5、[SD] Deep Performer: Score-to-Audio Music Performance Synthesis

H Dong, C Zhou, T Berg-Kirkpatrick, J McAuley

[Dolby Laboratories & University of California San Diego]

Deep Performer：从乐谱到音频的音乐演奏合成。音乐演奏合成的目的，是将乐谱合成为一种自然的演奏。本文借用文本到语音合成的最新进展，提出Deep Performer——一种用于乐谱到音频音乐演奏合成的新系统。与语音不同，音乐经常包含复音和长音。因此，本文提出两种新技术来处理复音输入，并在Transformer编码器-解码器模型中提供细粒度的调节。为训练所提出的系统，提出了一种新的小提琴数据集，包括成对的录音和乐谱，以及它们之间的估计对齐。所提出的模型可以合成具有清晰的复调和和声结构的音乐。在听觉测试中，在音高准确性、音色和噪音水平方面达到了与基线模型(一个条件生成音频模型)相竞争的质量。此外，所提出模型在整体质量上明显优于现有的钢琴数据集的基线。
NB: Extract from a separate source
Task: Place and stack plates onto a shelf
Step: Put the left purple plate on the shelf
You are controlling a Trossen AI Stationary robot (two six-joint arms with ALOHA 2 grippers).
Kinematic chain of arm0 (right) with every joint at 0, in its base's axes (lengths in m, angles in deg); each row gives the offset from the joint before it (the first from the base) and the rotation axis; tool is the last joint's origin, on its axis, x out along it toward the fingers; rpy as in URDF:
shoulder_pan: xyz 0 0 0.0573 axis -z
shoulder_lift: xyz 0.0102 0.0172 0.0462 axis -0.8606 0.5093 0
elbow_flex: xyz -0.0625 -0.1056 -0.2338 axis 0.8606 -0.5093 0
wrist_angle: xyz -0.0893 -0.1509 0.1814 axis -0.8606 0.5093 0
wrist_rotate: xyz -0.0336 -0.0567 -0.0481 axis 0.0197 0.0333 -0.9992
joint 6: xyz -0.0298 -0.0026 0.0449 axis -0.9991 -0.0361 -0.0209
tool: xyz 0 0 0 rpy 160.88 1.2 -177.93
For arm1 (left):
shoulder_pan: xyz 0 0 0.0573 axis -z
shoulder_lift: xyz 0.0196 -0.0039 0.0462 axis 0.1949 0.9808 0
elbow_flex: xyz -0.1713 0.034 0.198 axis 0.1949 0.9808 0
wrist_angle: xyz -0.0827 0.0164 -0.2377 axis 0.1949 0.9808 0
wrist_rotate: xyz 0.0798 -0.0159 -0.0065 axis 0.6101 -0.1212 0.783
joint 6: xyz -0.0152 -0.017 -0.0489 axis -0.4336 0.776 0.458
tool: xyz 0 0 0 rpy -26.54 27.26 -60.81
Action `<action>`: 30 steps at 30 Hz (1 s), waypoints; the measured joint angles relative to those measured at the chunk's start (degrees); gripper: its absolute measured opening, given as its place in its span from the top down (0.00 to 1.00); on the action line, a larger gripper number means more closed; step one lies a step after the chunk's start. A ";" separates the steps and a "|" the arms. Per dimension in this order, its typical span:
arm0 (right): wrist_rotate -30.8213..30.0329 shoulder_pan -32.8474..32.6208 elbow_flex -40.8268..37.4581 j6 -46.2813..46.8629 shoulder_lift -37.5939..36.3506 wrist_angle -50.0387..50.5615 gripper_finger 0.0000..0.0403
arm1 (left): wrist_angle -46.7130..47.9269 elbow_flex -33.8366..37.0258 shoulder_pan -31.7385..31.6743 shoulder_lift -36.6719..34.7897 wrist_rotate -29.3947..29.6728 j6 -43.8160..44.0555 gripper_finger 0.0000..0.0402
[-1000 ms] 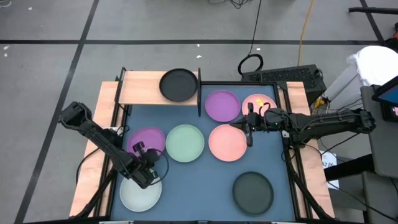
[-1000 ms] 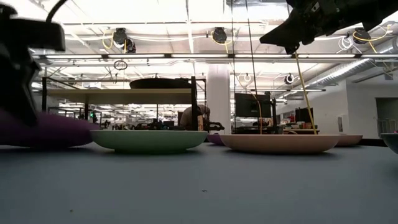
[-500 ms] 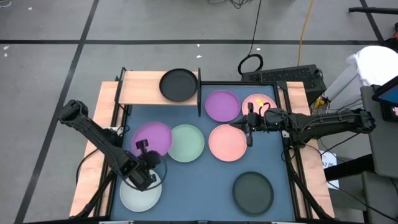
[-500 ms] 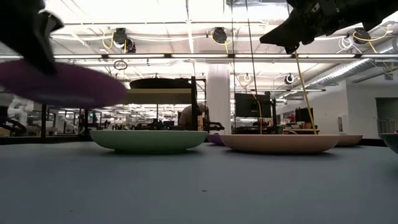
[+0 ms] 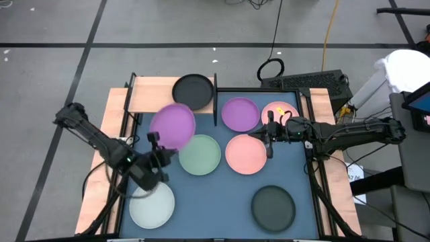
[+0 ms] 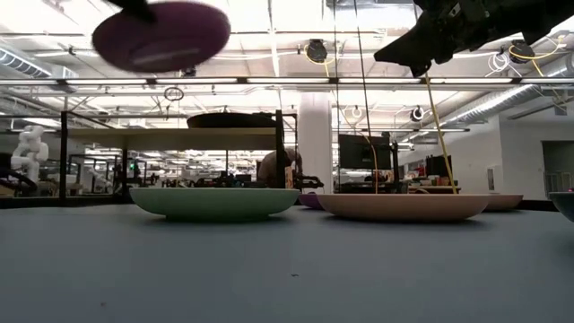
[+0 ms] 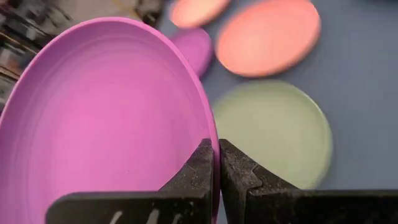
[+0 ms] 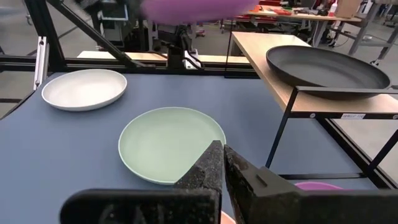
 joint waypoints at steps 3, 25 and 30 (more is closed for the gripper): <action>-0.01 -0.01 0.00 -0.01 0.00 0.00 1.00 | -1.72 0.00 -2.92 -4.84 2.50 -4.35 0.97; -0.20 -0.01 0.00 -3.02 -0.01 -0.91 1.00 | -10.15 1.73 -37.55 -18.12 -11.46 -14.07 0.97; -0.20 0.01 0.00 -2.91 0.00 -0.92 1.00 | -10.20 4.78 -42.52 -19.46 -17.43 -12.91 0.97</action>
Music performance synthesis aims to synthesize a musical score into a natural performance. In this paper, we borrow recent advances in text-to-speech synthesis and present the Deep Performer—a novel system for score-to-audio music performance synthesis. Unlike speech, music often contains polyphony and long notes. Hence, we propose two new techniques for handling polyphonic inputs and providing a finegrained conditioning in a transformer encoder-decoder model. To train our proposed system, we present a new violin dataset consisting of paired recordings and scores along with estimated alignments between them. We show that our proposed model can synthesize music with clear polyphony and harmonic structures. In a listening test, we achieve competitive quality against the baseline model, a conditional generative audio model, in terms of pitch accuracy, timbre and noise level. Moreover, our proposed model significantly outperforms the baseline on an existing piano dataset in overall quality.